Generally, it is the seller who is in much the stronger position to make use of this information gap, since the seller usually knows a great deal more about the actual value of the goods and where they’ve come from than the buyer. The seller may know that a product has cost him $10 to acquire, and he will have to sell it for $12 in order to turn a profit; but if he can convince the buyer that in fact the market price is $20 (say, by normally selling it at that price, and occasionally having a 50% OFF CLEARANCE SALE!), then so much the better. This kind of disequilibrium is of course ubiquitous, but normally it doesn’t bother us that much, because it is kept in check by competition. Assuming plenty of competitors in the marketplace, and assuming they aren’t colluding with one another (which, as the Apple case shows, is not always a safe assumption), we can count on the selling price as a whole to gravitate toward equilibrium, especially if we are willing to be shrewd shoppers and only buy things when they’re on sale, recognizing that the sale price is likely to be closer to the real price.

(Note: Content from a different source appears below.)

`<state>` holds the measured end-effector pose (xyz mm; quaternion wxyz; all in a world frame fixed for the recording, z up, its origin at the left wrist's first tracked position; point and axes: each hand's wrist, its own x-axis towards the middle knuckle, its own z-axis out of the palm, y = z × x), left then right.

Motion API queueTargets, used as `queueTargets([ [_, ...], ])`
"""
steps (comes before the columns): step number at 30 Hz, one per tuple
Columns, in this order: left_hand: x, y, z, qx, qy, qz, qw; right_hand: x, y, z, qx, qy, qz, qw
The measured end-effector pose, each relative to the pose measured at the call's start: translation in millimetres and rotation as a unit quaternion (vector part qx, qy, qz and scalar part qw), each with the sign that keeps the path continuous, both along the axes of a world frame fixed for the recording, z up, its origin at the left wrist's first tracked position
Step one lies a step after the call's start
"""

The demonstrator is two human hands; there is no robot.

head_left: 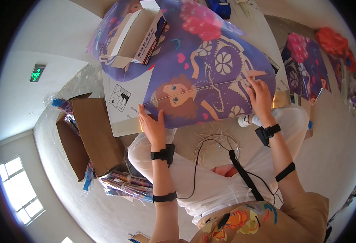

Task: Assembling plastic kites by attaching strings and folding them for packaging.

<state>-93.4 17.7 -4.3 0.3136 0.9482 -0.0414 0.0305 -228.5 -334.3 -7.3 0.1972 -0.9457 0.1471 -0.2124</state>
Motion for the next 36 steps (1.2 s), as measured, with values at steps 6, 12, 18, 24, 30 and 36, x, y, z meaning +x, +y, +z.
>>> queueTargets([
  [6,-0.1,-2.0,3.0,-0.009,0.006,0.006,1.0,1.5,0.3,2.3,0.012,0.001,-0.001,1.0],
  [12,-2.8,-16.4,15.4,0.0,-0.032,0.021,0.999,2.5,3.1,10.2,0.038,-0.009,-0.005,0.999],
  [18,6.1,-77.2,32.0,-0.033,-0.117,-0.233,0.965,29.8,34.4,13.1,0.055,-0.051,0.07,0.995],
  [24,15.5,-110.8,12.1,-0.075,-0.099,-0.27,0.955,68.3,62.5,7.1,0.017,-0.062,0.139,0.988],
  [30,14.0,-113.4,1.0,-0.09,-0.08,-0.282,0.952,78.9,67.4,-1.5,0.024,-0.058,0.159,0.985],
  [36,12.9,-112.3,-1.1,-0.108,-0.069,-0.272,0.954,81.1,66.7,-4.5,0.034,-0.054,0.16,0.985],
])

But rather harder to exorcise is the suppression of unsavory information about a product—if it comes from an unethical source (e.g., blood diamonds or Nikes), or contains harmful ingredients (e.g., Coke, a Big Mac, or tobacco), or else is just useless for its supposed purpose (e.g., a high proportion of patented medications and hygiene products, for which dirt-cheap natural substitutes are often far more effective). Any of this information might cause the consumer to pay far less for the product, or reject it altogether (which would, of course, force the price down for those still willing to buy). While we might be able to rely on McDonalds to sooner or later make it clear to us that Burger King is systematically overstating the cost of beef, by underselling them if they price it too high, it is in neither McDonalds’s nor Burger King’s interest to be forthcoming with us about the unsavory backstory of that beef, just as, competitors though they may have been, everyone in the tobacco industry could agree to work together in manufacturing doubt and disinformation about the dangers of smoking. Collusion in the suppression of information is the order of the day.
What all this suggests, of course, is the dependence of any kind of free market on a robust moral order, the dependence of The Wealth of Nations on The Moral Sentiments. When the pursuit of profit becomes a self-justifying end, truth becomes a readily dispensable commodity, because truth will not maximize profit. And as truth is exchanged for profit, a genuinely free market is exchanged for a war of all against all, in which consumers and producers are locked in an endless battle of trying to deceive and outwit the other. If a free market can work, it can only work within a vigorous shared commitment to truth and honesty that runs deeper than any desire for gain, an integrity that “swears to its own hurt.” Whether such a shared commitment can be counted on in any society, much less in our current culture that is at war with the very idea of truth, is an open question, and one that needs to be faced more honestly by the proponents of free market orthodoxy.